Joseph’s Ghost

Or

The Dead Are Not Lost

Tribute to Han Kang.

 

Joseph’s Ghost passed by that ugly little hill beside the Jaffe Gate,

               and thought I have been here before with that woman and her child.

               Then he saw the man and thought he’d cry, but ghosts don’t cry.

That he would scream, but ghosts don’t scream except in dreams,

So, he flagged, whipped and snapped, as in a gale.

And then he saw ghosts rising out of that place,

sighing, “We live again,” and flying to the corners of the earth.

 

After that, Joseph’s ghost passed down the road that ran south,

and saw that rock on Har Homa where that woman had sat with child,

and where he had wondered if he had been right

to have taken her to be birthed in Bethlehem.

Then he saw the boy playing in the threshold of the kitchen door,

Sighed and thought how short that stay had been.

 

Then he came upon to the tomb on the edge of Bethlehem

 of which is said, it marks the grave of Rachel

in which she cries for her children, who are no more.

On seeing her ghost rise, he said, “No need, mother,

still to cry for your children are no more.

Oh no, the ghost shuddered, there are yet more,

all the way to the Gaza’s shore.

 

 

The poem above came as dream which was a result of reading Han Kang’s We Do Not Part. It is the most painful book I have ever read, and yet I am glad to have done so. This is because I do not think “salvation” is an escape from pain and that the pain of the world somehow belongs to us all.  That is how I hear “We do not part.”  In the poem I imagine Joseph, the Virgin Mary’s spouse, visiting the pain of the world, purgatorially.  How you may ask could Joeph be a ghost, as he is surly he is in heaven. I would reply to that by sharing the fact that I cannot think of “heaven” as a place and time not here and now.  My understand of death is that begins a journey into eternity, a time that is both then and now, and tomorrow as well.  It is etched on the other face of a single reality that all, the living and the dead, share, each as were on opposite faces. 

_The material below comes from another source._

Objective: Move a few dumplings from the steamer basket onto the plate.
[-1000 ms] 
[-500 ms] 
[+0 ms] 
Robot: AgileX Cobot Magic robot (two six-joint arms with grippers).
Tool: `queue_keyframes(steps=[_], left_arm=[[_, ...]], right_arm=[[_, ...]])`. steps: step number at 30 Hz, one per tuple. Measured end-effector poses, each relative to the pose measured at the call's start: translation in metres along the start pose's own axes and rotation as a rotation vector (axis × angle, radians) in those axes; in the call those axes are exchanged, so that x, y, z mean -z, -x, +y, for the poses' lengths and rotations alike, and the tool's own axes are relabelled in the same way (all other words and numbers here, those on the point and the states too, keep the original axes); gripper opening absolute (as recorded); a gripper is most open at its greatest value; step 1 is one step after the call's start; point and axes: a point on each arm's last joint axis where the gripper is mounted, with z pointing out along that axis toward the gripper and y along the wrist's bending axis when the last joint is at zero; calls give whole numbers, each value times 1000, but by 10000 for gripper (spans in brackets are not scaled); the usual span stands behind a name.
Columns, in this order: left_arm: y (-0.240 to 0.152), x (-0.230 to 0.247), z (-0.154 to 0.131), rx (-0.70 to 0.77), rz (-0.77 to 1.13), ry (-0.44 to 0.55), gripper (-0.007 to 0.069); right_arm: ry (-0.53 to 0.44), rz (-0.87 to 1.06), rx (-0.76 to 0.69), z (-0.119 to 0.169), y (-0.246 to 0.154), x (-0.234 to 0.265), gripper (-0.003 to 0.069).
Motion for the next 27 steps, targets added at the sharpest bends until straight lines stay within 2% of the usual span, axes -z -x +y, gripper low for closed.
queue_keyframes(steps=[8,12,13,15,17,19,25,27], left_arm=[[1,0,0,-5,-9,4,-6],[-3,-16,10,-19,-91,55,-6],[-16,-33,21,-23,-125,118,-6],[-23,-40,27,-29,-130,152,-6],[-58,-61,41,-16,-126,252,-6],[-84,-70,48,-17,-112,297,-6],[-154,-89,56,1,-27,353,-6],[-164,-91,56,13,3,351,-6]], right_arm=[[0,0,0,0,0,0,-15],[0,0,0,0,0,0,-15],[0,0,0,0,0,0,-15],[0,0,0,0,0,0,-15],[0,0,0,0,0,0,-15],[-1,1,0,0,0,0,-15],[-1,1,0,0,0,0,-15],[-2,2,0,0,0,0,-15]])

Traditions vary, but in most cases, they hint at a process. So, in Eastern Christianity it is said the soul of one who has passed lingers in their home for seven days and then it walks the earth for forty.  In Western Christianity, there is the doctrine of purgatory with a complicated calculus. Let us simply say that this process (be it purgation or growth) is a process of being progressively graphed into the risen Christ. That Christ left no ghost in the world, because of the completeness and immediacy of His resurrection. As a result, he was everywhere at all times.  As each will in him become after a time.  One so close to the Christ, as his mother, would share quickly in the completeness of the resurrection.  That would explain the significance of her intercession and the possibility of her assumption, not by means another resurrection, but by an inclusion in the one resurrection.  Joseph would also be close, but not so much as that a lingering part of him might yet find itself on a journey through this world. His ghost was called out by some exceptional degree of pain and relevance to him. The grave circumstance of his homeland might, I imagine, even now call him back.  At least I would say without doubt that this land is presently filled with ghosts and will be for some time.

               There is a kind of curious affirmation of these thoughts in modern fiction.  Along with Han Kung, We Do Not Part, I would note Shehan Karunatilaka”s The Seven Moons of Maali Almedia. Neither are easy reads and one must accept that part of the experience has do with feeling pain. I think of them as preparations for the walk that I will take on my leave of the world as they have made some preparation for a passage through the veil of pain through which all must past to be with everyone everywhere.